- Required work: With pictures omitted, restate the data word for word.

- Records from a dataset:
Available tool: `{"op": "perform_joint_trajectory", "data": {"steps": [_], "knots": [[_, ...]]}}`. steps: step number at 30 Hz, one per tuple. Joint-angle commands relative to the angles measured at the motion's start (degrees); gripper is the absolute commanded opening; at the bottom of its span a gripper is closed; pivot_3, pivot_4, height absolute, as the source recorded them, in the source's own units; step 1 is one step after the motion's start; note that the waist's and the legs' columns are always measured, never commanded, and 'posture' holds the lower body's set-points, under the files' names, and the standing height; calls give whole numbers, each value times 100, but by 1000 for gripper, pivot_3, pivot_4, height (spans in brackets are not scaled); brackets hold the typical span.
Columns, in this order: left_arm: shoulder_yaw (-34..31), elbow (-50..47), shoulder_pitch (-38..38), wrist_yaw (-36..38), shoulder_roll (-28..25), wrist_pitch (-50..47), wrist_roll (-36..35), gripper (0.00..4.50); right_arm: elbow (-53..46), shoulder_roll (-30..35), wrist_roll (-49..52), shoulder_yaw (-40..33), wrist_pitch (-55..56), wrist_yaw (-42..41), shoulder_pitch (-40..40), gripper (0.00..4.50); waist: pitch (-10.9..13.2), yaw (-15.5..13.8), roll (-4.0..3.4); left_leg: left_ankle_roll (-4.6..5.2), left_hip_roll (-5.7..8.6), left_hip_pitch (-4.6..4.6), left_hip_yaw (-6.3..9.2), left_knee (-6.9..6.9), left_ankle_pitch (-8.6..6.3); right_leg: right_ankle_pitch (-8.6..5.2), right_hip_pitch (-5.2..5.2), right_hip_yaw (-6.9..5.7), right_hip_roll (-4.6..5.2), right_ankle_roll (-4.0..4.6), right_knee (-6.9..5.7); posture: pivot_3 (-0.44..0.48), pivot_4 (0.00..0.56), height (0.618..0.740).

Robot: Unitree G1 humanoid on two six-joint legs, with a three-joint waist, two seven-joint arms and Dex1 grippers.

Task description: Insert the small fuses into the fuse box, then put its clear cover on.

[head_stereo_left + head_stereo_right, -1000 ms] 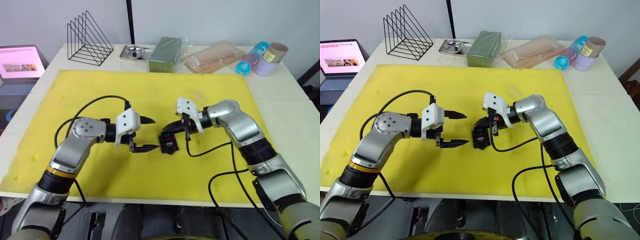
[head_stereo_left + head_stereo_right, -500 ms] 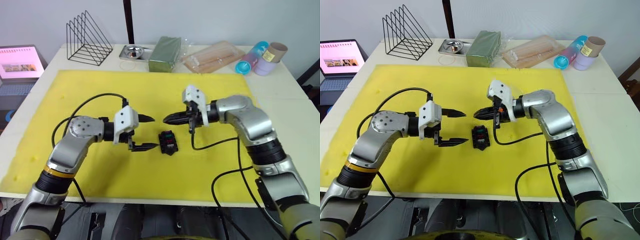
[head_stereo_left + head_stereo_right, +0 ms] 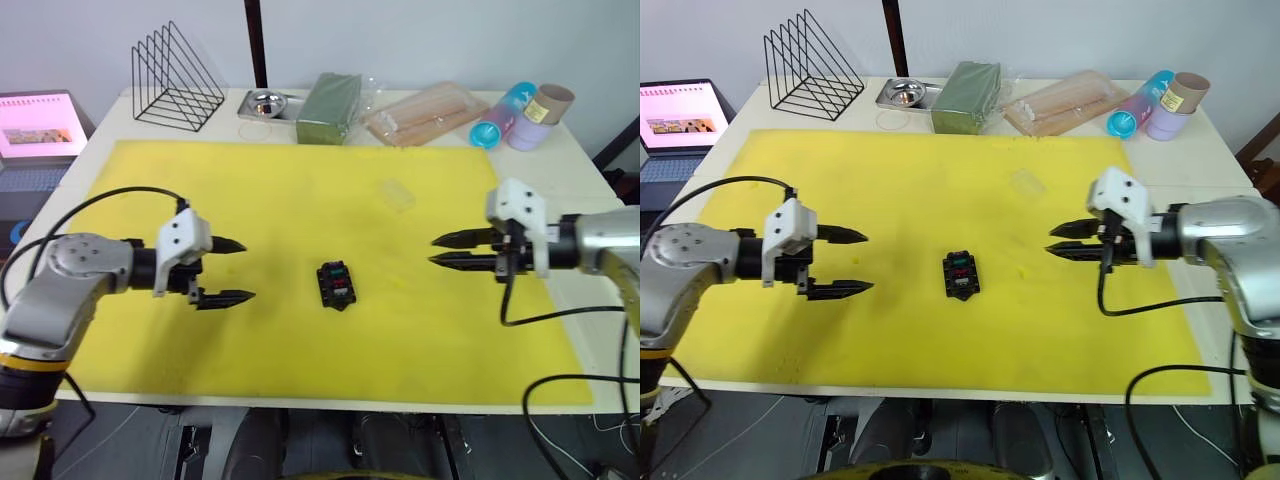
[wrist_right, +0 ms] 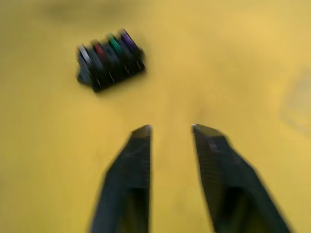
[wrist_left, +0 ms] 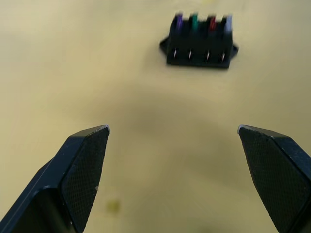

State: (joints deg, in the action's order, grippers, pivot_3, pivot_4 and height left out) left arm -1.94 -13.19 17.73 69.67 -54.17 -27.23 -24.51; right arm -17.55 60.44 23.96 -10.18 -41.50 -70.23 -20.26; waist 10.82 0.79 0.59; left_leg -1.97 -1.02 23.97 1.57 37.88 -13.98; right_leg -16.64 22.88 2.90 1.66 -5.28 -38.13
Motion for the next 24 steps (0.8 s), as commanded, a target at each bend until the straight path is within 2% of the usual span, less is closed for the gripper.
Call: {"op": "perform_joint_trajectory", "data": {"steps": [1,6,13,18,21,24], "knots": [[-335,-3,-202,212,-197,188,-115,4500,-42,339,4,-675,286,-98,525,2742,0,0,0,0,-1,0,-4,0,0,0,1,1,0,0,0,0,150,740],[-270,582,63,521,-353,547,70,4500,-5,651,-124,-1384,519,-165,1419,4482,0,-15,0,0,-2,1,-19,-4,0,-2,2,2,0,2,2,0,150,740],[-177,692,320,471,-258,538,73,4500,-217,596,-47,-1669,531,42,1818,4482,0,6,0,0,-2,1,-25,-5,0,-1,4,6,-2,0,2,0,150,740],[-74,628,370,398,-102,544,107,4500,-238,436,-3,-1378,417,530,1483,4482,1,8,1,0,-3,0,-25,-5,0,-1,4,7,-3,-1,2,0,150,740],[92,439,475,156,282,494,66,4500,63,-4,-264,-446,-19,1410,376,4482,0,28,3,0,-4,-14,-29,-4,0,0,-5,10,-4,-1,3,0,150,740],[215,-59,207,33,528,369,-47,4500,868,-886,-514,395,-628,2155,-1087,4482,5,71,10,-1,-13,-18,-29,-4,0,1,-3,20,-8,0,1,0,150,740]]}}
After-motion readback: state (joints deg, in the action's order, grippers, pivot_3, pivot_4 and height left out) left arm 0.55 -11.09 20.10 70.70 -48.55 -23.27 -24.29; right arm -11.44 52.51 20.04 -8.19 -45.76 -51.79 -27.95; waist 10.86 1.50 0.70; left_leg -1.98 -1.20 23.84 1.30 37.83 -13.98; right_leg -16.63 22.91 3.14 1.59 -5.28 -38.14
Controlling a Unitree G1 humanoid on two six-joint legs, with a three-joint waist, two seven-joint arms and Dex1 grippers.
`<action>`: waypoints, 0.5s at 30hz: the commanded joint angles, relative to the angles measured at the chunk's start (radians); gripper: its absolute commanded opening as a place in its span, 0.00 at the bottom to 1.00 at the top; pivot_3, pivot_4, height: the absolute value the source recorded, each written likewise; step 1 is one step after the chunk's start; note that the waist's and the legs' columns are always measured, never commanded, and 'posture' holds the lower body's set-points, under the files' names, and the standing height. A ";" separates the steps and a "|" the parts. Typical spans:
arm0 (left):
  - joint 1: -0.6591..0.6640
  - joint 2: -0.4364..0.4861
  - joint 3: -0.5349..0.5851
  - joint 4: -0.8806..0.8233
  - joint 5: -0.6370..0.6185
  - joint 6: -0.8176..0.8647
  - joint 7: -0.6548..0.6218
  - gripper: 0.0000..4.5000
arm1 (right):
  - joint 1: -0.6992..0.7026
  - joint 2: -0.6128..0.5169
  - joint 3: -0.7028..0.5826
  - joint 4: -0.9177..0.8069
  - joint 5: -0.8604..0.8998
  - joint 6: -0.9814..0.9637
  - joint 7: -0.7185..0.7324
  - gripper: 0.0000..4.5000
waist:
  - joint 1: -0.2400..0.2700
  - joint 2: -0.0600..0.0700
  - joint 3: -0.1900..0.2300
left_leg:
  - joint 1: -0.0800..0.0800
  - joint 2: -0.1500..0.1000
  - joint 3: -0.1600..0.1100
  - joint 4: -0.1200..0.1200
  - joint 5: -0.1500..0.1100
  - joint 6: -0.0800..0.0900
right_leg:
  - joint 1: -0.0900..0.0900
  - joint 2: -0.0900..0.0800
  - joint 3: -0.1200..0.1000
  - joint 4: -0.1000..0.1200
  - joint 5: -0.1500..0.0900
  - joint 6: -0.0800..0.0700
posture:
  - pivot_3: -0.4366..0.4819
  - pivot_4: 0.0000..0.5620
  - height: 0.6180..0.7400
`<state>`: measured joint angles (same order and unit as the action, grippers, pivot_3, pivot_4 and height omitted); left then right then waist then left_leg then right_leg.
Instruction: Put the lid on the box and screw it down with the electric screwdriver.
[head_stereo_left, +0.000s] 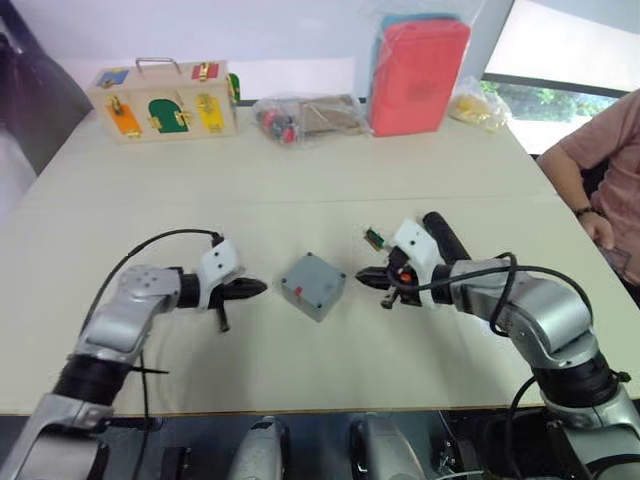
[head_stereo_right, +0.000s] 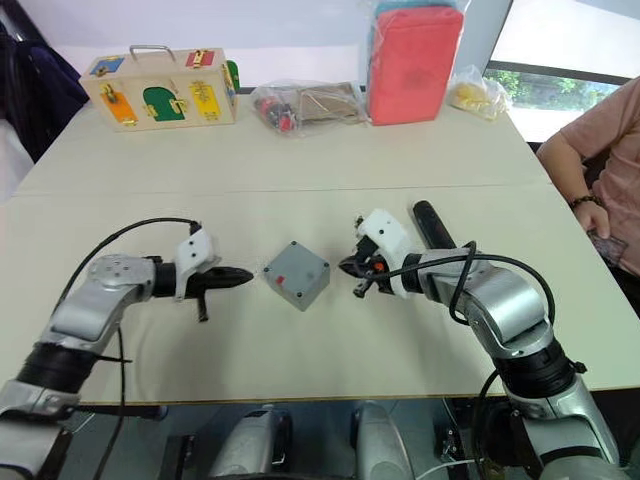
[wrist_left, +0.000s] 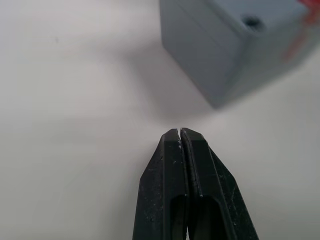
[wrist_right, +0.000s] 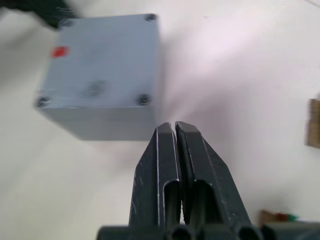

- Written response:
Available tool: `{"op": "perform_joint_trajectory", "data": {"steps": [_], "knots": [[_, ...]]}}`. steps: step number at 30 Hz, one per tuple. Joint-angle commands relative to the angles measured at the motion's start (degrees); gripper is the absolute commanded opening; at the bottom of its span a gripper is closed; pivot_3, pivot_4, height absolute, as the source recorded them, in the source's own units; step 1 is one step after the motion's start; note that the waist's and the legs' columns are always measured, never commanded, and 'posture' holds the lower body's set-points, under the files' names, and the standing height; calls give whole numbers, each value times 100, but by 1000 for gripper, pivot_3, pivot_4, height (spans in brackets are not scaled); brackets hold the typical span.
Columns, in this order: left_arm: shoulder_yaw (-34..31), elbow (-50..47), shoulder_pitch (-38..38), wrist_yaw (-36..38), shoulder_roll (-28..25), wrist_pitch (-50..47), wrist_roll (-36..35), gripper (0.00..4.50); right_arm: elbow (-53..46), shoulder_roll (-30..35), wrist_roll (-49..52), shoulder_yaw (-40..33), wrist_pitch (-55..56), wrist_yaw (-42..41), shoulder_pitch (-40..40), gripper (0.00..4.50); waist: pitch (-10.9..13.2), yaw (-15.5..13.8), roll (-4.0..3.4); left_leg: left_ankle_roll (-4.6..5.2), left_hip_roll (-5.7..8.6), left_hip_pitch (-4.6..4.6), left_hip_yaw (-6.3..9.2), left_knee (-6.9..6.9), left_ankle_pitch (-8.6..6.3); right_leg: right_ankle_pitch (-8.6..5.2), right_hip_pitch (-5.2..5.2), right_hip_yaw (-6.9..5.7), right_hip_roll (-4.6..5.2), right_ankle_roll (-4.0..4.6), right_knee (-6.9..5.7); posture: pivot_3 (-0.44..0.48), pivot_4 (0.00..0.56), height (0.618..0.740).

Robot: Unitree G1 humanoid on two six-joint legs, with a three-joint waist, two seven-joint arms and Dex1 grippers.

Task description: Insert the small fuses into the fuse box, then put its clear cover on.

[head_stereo_left + head_stereo_right, -1000 ms] 
[head_stereo_left + head_stereo_right, -500 ms] 
[head_stereo_left + head_stereo_right, +0 ms] 
[wrist_right, +0 ms] 
[wrist_left, +0 ms] 

State: (joints deg, in the action's order, grippers, pivot_3, pivot_4 and height left out) left arm -1.94 -13.19 17.73 69.67 -54.17 -27.23 -24.51; right arm -17.55 60.44 23.96 -10.18 -41.50 -70.23 -20.26; waist 10.82 0.79 0.59; left_leg -1.97 -1.02 23.97 1.57 37.88 -13.98; right_leg -16.64 22.88 2.90 1.66 -5.28 -38.13
Motion for the next 24 steps (0.8 s), as commanded, a target at each bend until the straight path is within 2% of the usual span, less is closed for the gripper.
Call: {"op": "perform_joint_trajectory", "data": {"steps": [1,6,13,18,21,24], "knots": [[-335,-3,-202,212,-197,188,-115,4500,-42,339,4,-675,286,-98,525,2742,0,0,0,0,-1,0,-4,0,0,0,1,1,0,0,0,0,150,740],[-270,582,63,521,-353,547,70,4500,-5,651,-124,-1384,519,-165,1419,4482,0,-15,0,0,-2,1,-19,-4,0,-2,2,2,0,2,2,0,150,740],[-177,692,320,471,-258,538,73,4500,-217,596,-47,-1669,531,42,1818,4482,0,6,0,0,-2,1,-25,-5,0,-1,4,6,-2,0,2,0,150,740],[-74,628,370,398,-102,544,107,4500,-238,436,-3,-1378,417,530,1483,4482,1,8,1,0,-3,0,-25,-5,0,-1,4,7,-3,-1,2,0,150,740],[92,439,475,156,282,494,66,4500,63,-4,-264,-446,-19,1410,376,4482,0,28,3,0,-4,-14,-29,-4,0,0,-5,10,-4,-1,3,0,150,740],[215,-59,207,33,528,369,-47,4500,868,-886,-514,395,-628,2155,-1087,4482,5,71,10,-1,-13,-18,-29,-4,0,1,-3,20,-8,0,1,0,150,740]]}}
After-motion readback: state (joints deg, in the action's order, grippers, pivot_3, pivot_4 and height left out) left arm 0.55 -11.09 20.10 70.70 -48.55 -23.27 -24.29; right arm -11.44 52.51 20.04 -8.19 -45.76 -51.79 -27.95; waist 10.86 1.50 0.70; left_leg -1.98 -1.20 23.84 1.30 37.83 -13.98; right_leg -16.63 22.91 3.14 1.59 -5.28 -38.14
Controlling a Unitree G1 humanoid on two six-joint legs, with a three-joint waist, two seven-joint arms and Dex1 grippers.
`<action>`: waypoints, 0.5s at 30hz: the commanded joint angles, relative to the angles measured at the chunk's start (radians); gripper: its absolute commanded opening as a place in its span, 0.00 at the bottom to 1.00 at the top; pivot_3, pivot_4, height: the absolute value the source recorded, each written likewise; step 1 is one step after the chunk's start; note that the waist's and the legs' columns are always measured, never commanded, and 'posture' holds the lower body's set-points, under the files' names, and the standing height. A ";" separates the steps and a "|" the parts. Typical spans:
arm0 (left):
  - joint 1: -0.6591..0.6640
  - joint 2: -0.4364..0.4861
  - joint 3: -0.5349..0.5851
  - joint 4: -0.8806..0.8233
  - joint 5: -0.6370..0.6185
  - joint 6: -0.8176..0.8647
  - joint 7: -0.6548..0.6218
  - gripper: 0.0000..4.5000
arm1 (right):
  - joint 1: -0.6992..0.7026
  - joint 2: -0.6128..0.5169
  - joint 3: -0.7028..0.5826
  - joint 4: -0.9177..0.8069
  - joint 5: -0.8604..0.8998
  - joint 6: -0.9814..0.9637
  - joint 7: -0.7185..0.7324
  - gripper: 0.0000..4.5000
waist:
  - joint 1: -0.2400..0.2700
  - joint 2: -0.0600..0.0700
  - joint 3: -0.1900..0.2300
left_leg:
  - joint 1: -0.0800..0.0800
  - joint 2: -0.1500..0.1000
  - joint 3: -0.1600..0.1100
  - joint 4: -0.1200..0.1200
  - joint 5: -0.1500..0.1100
  - joint 6: -0.0800..0.0900
right_leg:
  - joint 1: -0.0900..0.0900
  - joint 2: -0.0900..0.0800
  - joint 3: -0.1200..0.1000
  - joint 4: -0.1000..0.1200
  - joint 5: -0.1500..0.0900
  - joint 6: -0.0800..0.0700
posture:
  - pivot_3: -0.4366..0.4819
  - pivot_4: 0.0000..0.5620
  - height: 0.6180..0.7400
`<state>`: measured joint angles (same order and unit as the action, grippers, pivot_3, pivot_4 and height omitted); left then right then waist then left_leg then right_leg.
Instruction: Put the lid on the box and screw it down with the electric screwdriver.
[head_stereo_left, +0.000s] 
[head_stereo_right, +0.000s] 
[wrist_left, +0.000s] 
[wrist_right, +0.000s] 

No further output is needed here.